The study used both primary and secondary data as well as quantitative and qualitative data. The primary data was collected using a structured questionnaire. For this study, a structured questionnaire was designed and pre-tested. The feedback from the pretest was used to refine and modify the questionnaire. The process of primary data collection was held by the enumerator, the district’s development agents, and the researcher. The enumerators were trained on data collection procedures. In the study, cross-sectional household data from the 2021 main harvest cropping season were used. Data for input (such as land, human labor, fertilizer, coffee plants, and herbicides) was used, and the output of coffee production was collected from the specified period of time. Data on input use and outputs were collected in local units and converted into standard units. In addition, primary data was collected by interviewing the selected coffee producers’ farmers and variables that cause variation in production efficiency, like age, education, household size, extension contact, gender, and the like. In addition, socio-economic variables such as demographic data, credit access, livestock holdings, wealth indicators, and institutional data are collected.
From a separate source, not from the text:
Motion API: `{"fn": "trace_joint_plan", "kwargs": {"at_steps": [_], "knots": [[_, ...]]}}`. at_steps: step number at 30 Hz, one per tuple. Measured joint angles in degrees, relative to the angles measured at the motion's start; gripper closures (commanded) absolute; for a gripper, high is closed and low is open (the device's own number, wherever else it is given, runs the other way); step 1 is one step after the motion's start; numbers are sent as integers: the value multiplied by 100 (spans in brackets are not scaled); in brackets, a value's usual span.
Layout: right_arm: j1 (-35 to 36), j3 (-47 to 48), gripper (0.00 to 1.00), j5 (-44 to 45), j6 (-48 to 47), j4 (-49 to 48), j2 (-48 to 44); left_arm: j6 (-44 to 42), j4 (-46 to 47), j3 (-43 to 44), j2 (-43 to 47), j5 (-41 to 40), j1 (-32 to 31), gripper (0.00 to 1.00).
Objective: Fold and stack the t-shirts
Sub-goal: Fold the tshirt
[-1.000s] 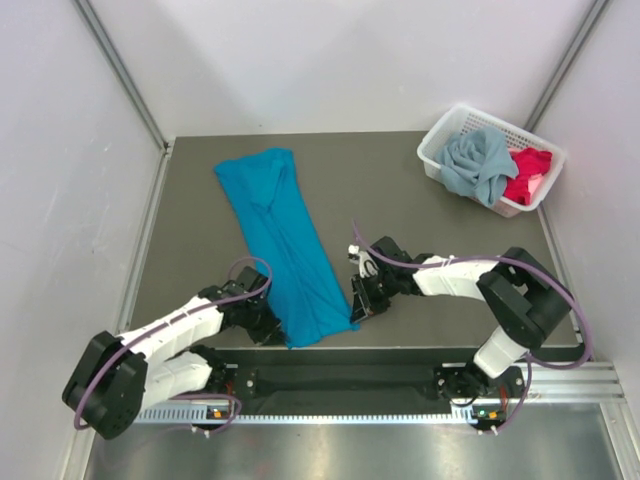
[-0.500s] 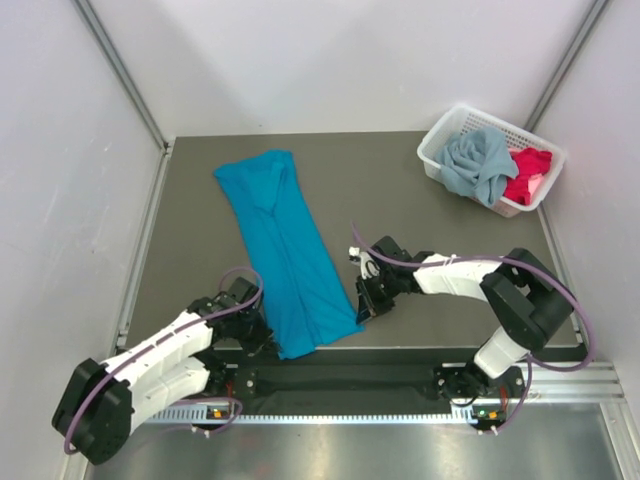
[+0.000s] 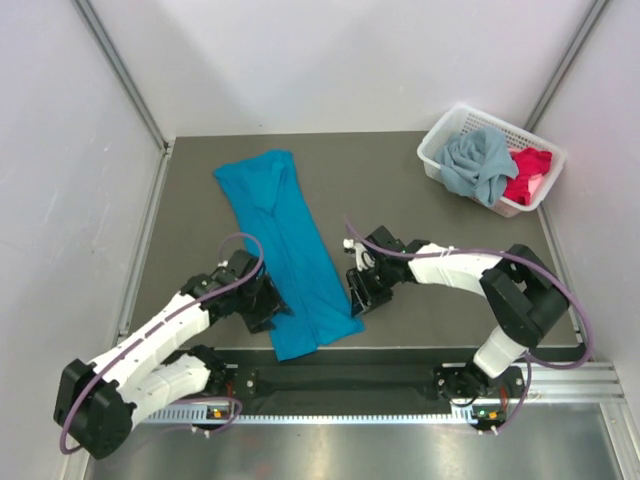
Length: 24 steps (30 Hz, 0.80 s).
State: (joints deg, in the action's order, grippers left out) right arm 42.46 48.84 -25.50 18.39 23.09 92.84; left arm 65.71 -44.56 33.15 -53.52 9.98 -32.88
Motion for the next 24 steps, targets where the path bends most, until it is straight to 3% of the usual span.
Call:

On the other hand, data related to coffee production trends, input supply, and extension services are gathered to clarify and support the analysis and interpretation of primary data. There was close supervision by the researcher during data collection so that errors, if any, could be corrected at the earliest possible time. Besides primary data, this study used secondary data from governmental and non-governmental institutions, published and unpublished documents, websites, and other relevant sources for analysis and descriptive purposes.